Consider that each contact point has weak angles you can effect to break the structure or cause rotation, and the real game begins.
And yes, you do have to move your feet.

Friday, December 23, 2011

Jamaica and Trinidad

Started workout last Thursday inspired by Chiron's post talking about smooth vs non smooth motion. One of my students pointed out that predators key on to prey through motion, and many types of prey do have jerky motion, especially when spoooked - think mice, sheep, antelope. Predators on the other hand tend to move smoothly so they can get in range to pounce - think big cats and wolves.

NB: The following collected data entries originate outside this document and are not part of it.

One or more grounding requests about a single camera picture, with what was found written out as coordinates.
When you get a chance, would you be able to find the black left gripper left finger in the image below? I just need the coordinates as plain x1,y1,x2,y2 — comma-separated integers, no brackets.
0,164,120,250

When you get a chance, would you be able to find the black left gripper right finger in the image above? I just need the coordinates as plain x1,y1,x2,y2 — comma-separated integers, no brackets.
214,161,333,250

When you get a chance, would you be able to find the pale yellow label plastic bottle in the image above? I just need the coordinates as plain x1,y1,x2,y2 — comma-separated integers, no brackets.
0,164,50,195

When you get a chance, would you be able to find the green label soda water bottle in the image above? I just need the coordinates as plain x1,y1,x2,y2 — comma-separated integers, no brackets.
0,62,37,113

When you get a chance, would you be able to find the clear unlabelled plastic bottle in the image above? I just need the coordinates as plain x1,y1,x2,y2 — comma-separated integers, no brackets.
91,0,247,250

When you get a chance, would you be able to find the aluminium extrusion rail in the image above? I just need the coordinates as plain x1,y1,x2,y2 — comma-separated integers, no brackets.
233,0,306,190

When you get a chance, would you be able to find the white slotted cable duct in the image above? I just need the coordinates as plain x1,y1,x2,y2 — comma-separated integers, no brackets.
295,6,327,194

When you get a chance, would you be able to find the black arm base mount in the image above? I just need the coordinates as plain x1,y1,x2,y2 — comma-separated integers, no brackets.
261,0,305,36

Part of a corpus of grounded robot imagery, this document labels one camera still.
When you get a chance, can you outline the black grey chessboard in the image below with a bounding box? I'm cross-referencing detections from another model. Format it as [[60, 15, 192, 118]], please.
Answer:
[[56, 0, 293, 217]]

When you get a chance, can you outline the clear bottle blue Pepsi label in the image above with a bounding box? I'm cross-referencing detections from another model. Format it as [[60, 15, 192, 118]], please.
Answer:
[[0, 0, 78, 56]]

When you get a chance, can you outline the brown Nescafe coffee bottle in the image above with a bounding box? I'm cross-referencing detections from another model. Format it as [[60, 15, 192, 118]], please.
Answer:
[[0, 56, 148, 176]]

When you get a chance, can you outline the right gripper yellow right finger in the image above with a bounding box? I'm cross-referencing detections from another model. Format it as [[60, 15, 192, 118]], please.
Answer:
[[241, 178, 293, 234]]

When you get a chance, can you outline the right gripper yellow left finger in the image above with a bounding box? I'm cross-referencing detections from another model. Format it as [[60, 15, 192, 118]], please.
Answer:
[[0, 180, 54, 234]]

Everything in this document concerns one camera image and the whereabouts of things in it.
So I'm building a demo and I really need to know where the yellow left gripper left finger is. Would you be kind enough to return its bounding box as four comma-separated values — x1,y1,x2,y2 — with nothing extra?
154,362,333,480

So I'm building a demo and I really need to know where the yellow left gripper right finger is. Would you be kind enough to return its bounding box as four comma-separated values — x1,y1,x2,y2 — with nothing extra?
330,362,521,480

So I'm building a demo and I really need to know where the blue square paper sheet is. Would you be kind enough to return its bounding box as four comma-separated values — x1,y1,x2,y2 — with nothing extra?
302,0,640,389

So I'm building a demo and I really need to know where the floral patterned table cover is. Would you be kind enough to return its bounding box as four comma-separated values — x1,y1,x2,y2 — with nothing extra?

Perhaps there is something primal in the way our eyes perceive motion that is clued in to this, both as prey and predator?
Anyway, what we ended up playing with was smooth vs not, being seen vs not being seen.
Fakes have to be seen - see the Buying and Selling post, and this is often achieved through a change in tempo (juke) to create a reaction, and therefore an opening you can take advantage of. A sudden motion is often key to making something happen.
OTOH a subtle tweak in tempo or smooth adjustment of angle can often be overlooked completely, and is most useful to take advantage of openings unseen by your opponent.
It is important not to confuse the 2, be smooth when you do not want to be seen, but be jerky when you do. Practice this. Sometimes you think you are moving in a certain way whereas your opponent can't see it at all.
Another point about fakes - Don't wiggle and juke more than twice, you are in danger of being caught if your opponent can read you. It's a binary system - the go, they do not. High/low. Left/right. And there's something about 'waltzing' that is innately human, so be very very careful if you can't pull something off within that timing.
Strike. Fake - strike/Fake - exit. Fake fake strike/Fake fake get the hell out of range. :-)
Happy Solstice.

Sunday, December 18, 2011

Direct Transmission - Eskrima

I learned Eskrima from Sonny Umpad. Sonny was, and is, a huge influence on how I teach.
More than a couple of his students have called Sonny's style or training method their Rosetta Stone. I had the same experience. Training with him made many concepts and ideas fall into place, in Eskrima and in other martial arts. Many hypothetical 'what ifs', become 'ah, I see'.
But still, he died too young, the training left hanging as though there was so much more to do and see. We'll never know if there was a 'complete picture' or just an endless series of progressions and refinements, but that's OK, fitting even, as a legacy of how he was as a man.
I personally think he sits in the genius category with a mind perfectly suited to his obsession, which was to study the arts of his homeland. Don't get me wrong, the man was no saint, and he was certainly no role model for health and happiness, but he was a singular human being, hugely talented, humble, generous to a fault, massively creative, smart, focused and patient - Wow was he patient! Not having any Eskrima friends to play with, he started to teach so as to make some for himself! He wanted to create skilled practitioners that could push him so he too could keep his skills up. What a fabulous motivation.
So what made him a superior teacher?
Well apart from just being a very interesting person, he was highly skilled, obviously, and moved with an uncommon grace highly unusual in the field - this quality in particular drew people to want what he could do.
He was also eternally fascinated by the art of teaching itself - How will the student get this concept? Does this work? How about this? Ah, that worked ... but will it work on the others ..?
He understood the psychology of fighting really well, he saw patterns of behavior and individual traits he could use to put points across depending on the personality of the student, and encouraged students to play with each other as much as possible to see what the combination of personalities brought out.
In the Transmission post, the comments section brought out some commonalities other folks have found in great teachers. Apart from the emotional connections mentioned before, great teachers tend to push their students to perform at the edge of their abilities, great teachers do not spoon feed but encourage independent thinking, inquiry. They critique and expect high levels of performance. They also have a passion for what they do, and gain satisfaction in seeing their students improve.
Sonny had all of these, though perhaps his greatest insight, and most useful in terms of learning to fight/duel was the constant feeling he created in his students (and certainly in me) of constantly standing on the edge of chaos, of uncertainty, and the looming abyss of failure .... OK, that might be a bit dramatic, but I think that this emotional aspect of the training was a key component of why it was so effective.
Life is uncertain after all, decisions may or may not be 'correct'- I hate to say right or wrong, perhaps 'easier path' and 'more difficult path' would be better descriptors, so training in that same emotional space is very valuable as that is where 'stuff' is going to happen.
He understood this, perhaps not in so many words, but came to realize that it created a most efficient way to teach Eskrima.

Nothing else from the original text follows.